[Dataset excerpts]
══════════════════════════════
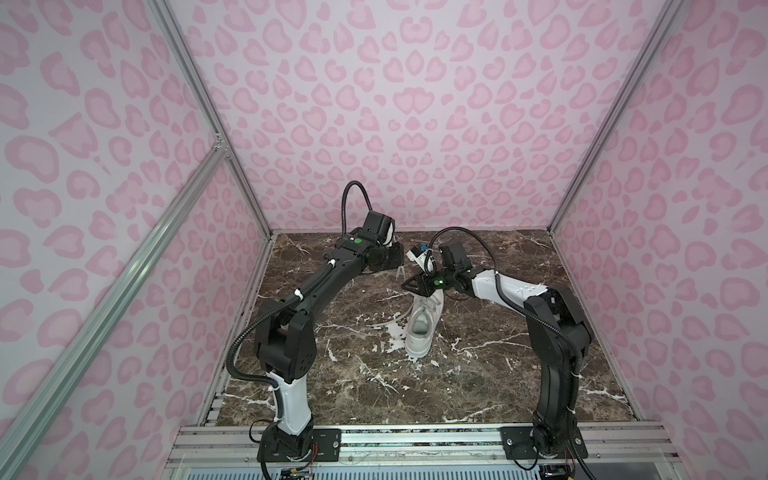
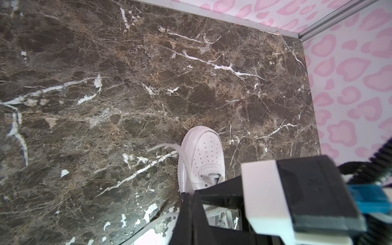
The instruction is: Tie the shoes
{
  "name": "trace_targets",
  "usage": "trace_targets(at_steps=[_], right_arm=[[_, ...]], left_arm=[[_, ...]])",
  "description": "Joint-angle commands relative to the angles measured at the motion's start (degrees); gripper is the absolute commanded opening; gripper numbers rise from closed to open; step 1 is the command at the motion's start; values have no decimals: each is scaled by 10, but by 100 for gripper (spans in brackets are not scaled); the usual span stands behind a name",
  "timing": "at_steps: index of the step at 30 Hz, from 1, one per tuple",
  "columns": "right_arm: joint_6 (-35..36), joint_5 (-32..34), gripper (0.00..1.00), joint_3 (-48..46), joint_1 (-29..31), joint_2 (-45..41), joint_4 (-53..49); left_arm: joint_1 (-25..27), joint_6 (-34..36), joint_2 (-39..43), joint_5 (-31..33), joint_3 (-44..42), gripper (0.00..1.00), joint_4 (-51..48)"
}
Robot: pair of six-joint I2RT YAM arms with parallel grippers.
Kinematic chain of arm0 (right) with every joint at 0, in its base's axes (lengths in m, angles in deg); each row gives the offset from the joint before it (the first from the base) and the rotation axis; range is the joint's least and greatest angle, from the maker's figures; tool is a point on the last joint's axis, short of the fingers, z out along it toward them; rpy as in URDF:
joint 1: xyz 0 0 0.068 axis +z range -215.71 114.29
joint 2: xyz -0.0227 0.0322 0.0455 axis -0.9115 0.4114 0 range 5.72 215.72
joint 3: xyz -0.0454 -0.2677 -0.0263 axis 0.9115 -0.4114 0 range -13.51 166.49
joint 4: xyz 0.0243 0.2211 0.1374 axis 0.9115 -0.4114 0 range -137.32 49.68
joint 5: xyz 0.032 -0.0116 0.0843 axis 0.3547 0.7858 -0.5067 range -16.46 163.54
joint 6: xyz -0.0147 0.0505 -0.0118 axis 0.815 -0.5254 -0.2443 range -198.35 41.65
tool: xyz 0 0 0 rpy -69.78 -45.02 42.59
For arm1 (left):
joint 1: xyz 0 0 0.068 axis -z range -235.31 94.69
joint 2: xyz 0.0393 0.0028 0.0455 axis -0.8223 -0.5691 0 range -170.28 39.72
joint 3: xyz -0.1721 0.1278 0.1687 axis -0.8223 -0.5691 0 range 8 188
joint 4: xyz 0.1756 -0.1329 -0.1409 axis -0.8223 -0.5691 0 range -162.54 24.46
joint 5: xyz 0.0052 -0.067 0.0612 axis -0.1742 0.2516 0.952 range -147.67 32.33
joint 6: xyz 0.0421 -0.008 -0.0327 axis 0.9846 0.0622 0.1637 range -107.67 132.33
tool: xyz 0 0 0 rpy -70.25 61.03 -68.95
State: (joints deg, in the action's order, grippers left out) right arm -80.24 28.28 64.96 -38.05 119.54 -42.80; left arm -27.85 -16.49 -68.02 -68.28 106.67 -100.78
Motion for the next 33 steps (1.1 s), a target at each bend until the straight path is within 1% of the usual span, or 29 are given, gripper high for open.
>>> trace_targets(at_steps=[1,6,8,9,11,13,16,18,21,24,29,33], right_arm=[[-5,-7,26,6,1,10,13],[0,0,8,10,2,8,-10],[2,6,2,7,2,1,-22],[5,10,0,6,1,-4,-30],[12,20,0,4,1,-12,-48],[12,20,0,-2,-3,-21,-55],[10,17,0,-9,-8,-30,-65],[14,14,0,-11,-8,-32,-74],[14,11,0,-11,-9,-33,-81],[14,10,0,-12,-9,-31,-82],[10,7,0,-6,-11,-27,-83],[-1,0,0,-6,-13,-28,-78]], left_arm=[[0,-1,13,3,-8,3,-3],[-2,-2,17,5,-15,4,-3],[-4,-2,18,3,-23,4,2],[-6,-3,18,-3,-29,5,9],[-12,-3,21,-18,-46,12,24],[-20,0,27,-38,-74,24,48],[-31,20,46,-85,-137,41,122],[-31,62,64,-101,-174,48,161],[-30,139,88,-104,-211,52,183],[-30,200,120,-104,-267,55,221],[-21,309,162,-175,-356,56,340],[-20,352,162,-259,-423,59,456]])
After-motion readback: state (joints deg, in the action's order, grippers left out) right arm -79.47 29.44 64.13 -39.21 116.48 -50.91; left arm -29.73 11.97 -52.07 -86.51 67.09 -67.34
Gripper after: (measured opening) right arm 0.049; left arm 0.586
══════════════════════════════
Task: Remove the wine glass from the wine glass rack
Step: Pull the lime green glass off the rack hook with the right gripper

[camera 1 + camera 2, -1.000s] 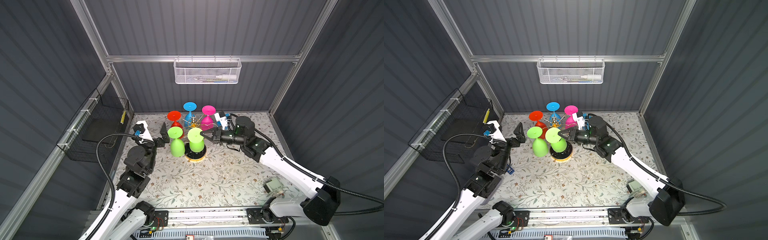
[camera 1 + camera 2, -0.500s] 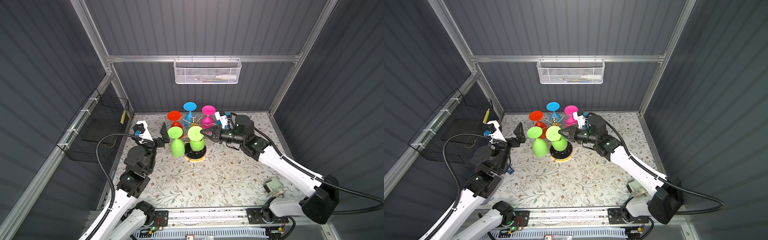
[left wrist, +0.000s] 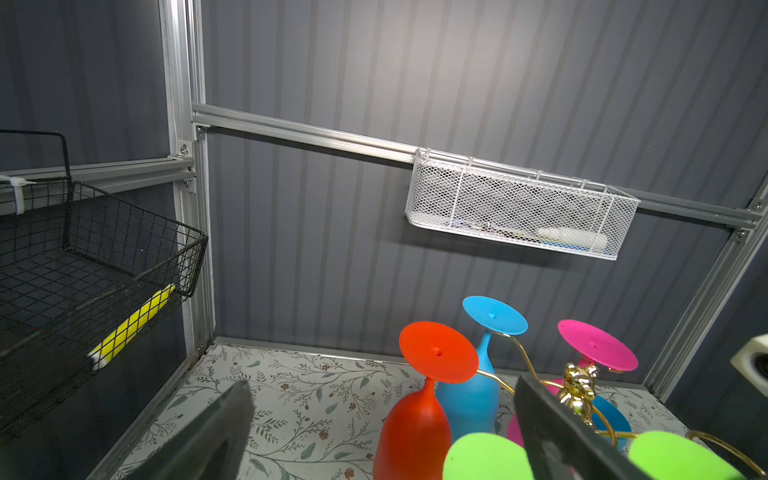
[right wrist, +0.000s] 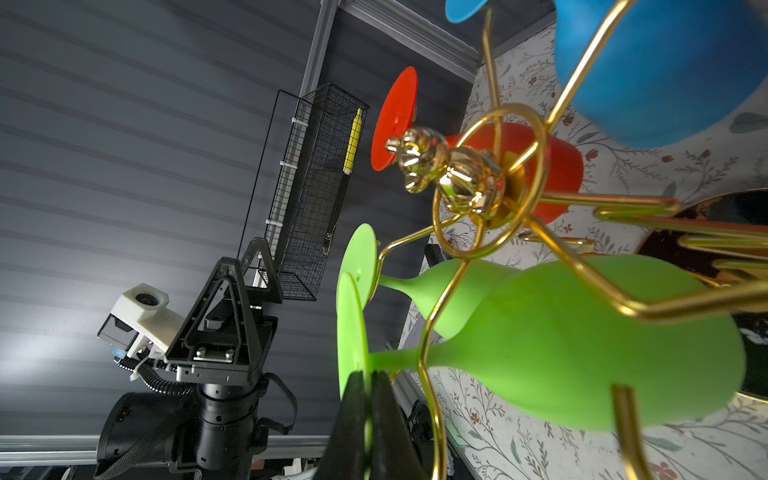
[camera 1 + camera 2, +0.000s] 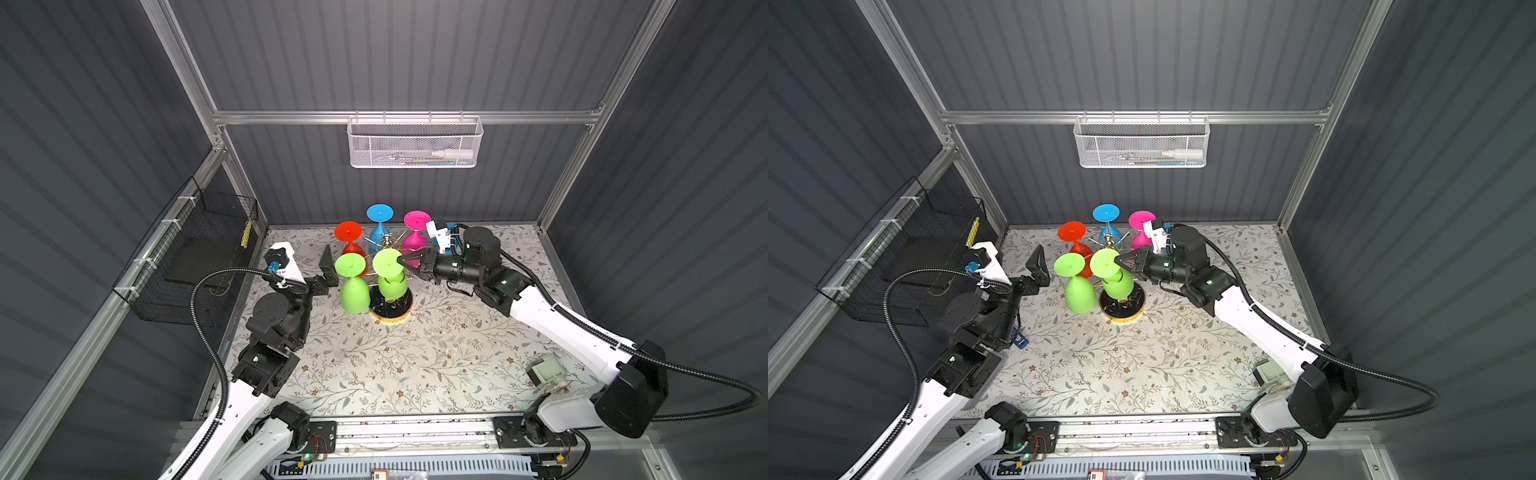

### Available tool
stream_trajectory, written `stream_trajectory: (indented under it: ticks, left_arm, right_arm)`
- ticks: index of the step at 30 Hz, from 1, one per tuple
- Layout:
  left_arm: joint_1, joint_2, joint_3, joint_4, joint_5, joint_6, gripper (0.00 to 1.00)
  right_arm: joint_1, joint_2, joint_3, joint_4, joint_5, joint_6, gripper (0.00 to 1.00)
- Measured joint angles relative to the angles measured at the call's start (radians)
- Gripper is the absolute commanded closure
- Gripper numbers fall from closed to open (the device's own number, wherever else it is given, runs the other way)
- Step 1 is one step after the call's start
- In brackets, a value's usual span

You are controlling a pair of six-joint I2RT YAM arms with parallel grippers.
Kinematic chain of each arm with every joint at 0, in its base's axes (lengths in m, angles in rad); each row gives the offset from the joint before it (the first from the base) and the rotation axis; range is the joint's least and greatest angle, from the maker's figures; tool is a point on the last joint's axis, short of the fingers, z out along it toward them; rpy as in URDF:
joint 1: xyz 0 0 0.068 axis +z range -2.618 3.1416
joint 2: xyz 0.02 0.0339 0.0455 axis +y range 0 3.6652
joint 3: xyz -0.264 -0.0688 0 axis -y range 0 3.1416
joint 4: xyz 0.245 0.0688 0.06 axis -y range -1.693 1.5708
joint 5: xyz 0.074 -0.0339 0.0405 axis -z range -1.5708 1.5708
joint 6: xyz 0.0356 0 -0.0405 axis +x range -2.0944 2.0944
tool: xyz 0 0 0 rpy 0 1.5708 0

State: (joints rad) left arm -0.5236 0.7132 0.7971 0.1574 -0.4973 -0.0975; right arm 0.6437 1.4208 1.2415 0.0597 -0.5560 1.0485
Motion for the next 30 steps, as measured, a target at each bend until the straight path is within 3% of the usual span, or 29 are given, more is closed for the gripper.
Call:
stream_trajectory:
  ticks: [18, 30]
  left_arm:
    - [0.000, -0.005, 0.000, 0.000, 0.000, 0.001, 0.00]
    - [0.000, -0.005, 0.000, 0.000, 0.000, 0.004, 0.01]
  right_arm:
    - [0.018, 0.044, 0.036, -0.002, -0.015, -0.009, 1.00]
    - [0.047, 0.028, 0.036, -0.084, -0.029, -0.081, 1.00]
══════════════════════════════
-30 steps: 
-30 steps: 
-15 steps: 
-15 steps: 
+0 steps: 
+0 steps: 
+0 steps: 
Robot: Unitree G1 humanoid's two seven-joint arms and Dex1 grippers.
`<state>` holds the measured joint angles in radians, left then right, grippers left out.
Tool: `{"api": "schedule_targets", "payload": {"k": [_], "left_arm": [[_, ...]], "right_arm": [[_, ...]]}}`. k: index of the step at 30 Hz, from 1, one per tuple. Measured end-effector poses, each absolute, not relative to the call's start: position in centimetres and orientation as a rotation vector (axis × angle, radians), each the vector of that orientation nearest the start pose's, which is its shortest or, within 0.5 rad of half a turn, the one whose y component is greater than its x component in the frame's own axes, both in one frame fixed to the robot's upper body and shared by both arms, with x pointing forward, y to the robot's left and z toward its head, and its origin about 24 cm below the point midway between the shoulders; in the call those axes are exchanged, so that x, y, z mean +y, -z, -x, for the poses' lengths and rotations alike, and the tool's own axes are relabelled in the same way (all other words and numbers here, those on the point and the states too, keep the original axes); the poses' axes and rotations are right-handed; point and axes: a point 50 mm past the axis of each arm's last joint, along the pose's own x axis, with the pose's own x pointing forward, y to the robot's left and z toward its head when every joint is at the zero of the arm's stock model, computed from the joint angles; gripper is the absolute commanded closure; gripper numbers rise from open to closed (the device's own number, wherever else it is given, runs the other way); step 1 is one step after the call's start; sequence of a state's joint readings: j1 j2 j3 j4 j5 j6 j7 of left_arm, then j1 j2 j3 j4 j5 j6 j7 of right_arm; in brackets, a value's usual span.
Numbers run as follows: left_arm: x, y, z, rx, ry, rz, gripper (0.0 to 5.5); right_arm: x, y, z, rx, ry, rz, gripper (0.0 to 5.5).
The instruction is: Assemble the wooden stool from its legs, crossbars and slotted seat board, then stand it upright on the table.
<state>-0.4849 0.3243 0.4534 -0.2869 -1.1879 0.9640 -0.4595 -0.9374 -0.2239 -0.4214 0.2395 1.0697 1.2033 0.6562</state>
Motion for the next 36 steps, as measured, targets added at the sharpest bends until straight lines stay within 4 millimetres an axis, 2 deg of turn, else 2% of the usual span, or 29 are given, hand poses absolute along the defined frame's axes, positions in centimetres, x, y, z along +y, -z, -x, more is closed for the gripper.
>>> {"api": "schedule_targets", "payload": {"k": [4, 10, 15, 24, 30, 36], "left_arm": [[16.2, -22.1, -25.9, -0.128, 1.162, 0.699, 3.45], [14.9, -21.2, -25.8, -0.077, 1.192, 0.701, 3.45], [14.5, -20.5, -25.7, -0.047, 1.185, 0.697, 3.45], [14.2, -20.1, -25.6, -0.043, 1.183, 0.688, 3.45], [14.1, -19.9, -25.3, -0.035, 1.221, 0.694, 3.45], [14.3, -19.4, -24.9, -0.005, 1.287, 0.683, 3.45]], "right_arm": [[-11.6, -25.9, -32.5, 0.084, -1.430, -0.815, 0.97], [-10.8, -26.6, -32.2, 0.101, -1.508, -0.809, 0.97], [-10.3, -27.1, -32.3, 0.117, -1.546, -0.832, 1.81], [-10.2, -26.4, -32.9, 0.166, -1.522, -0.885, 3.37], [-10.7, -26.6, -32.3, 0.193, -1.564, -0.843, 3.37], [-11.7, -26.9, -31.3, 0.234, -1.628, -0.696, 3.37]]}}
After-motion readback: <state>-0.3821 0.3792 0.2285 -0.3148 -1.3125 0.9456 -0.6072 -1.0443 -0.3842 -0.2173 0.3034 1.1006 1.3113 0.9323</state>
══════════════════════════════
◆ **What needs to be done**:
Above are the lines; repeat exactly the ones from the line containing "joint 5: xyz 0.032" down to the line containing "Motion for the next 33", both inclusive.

◆ **Solution for this task**:
joint 5: xyz 0.032 -0.0116 0.0843 axis 0.3547 0.7858 -0.5067 range -16.46 163.54
joint 6: xyz -0.0147 0.0505 -0.0118 axis 0.815 -0.5254 -0.2443 range -198.35 41.65
tool: xyz 0 0 0 rpy -69.78 -45.02 42.59
For arm1 (left):
joint 1: xyz 0 0 0.068 axis -z range -235.31 94.69
joint 2: xyz 0.0393 0.0028 0.0455 axis -0.8223 -0.5691 0 range -170.28 39.72
joint 3: xyz -0.1721 0.1278 0.1687 axis -0.8223 -0.5691 0 range 8 188
joint 4: xyz 0.1756 -0.1329 -0.1409 axis -0.8223 -0.5691 0 range -162.54 24.46
joint 5: xyz 0.0052 -0.067 0.0612 axis -0.1742 0.2516 0.952 range -147.67 32.33
joint 6: xyz 0.0421 -0.008 -0.0327 axis 0.9846 0.0622 0.1637 range -107.67 132.33
tool: xyz 0 0 0 rpy -70.25 61.03 -68.95
State: (joints deg, in the action's order, grippers left out) right arm -80.24 28.28 64.96 -38.05 119.54 -42.80; left arm -27.85 -16.49 -68.02 -68.28 106.67 -100.78
Motion for the next 33 steps (1.1 s), a target at each bend until the straight path is within 1% of the usual span, or 29 are given, gripper high for open.

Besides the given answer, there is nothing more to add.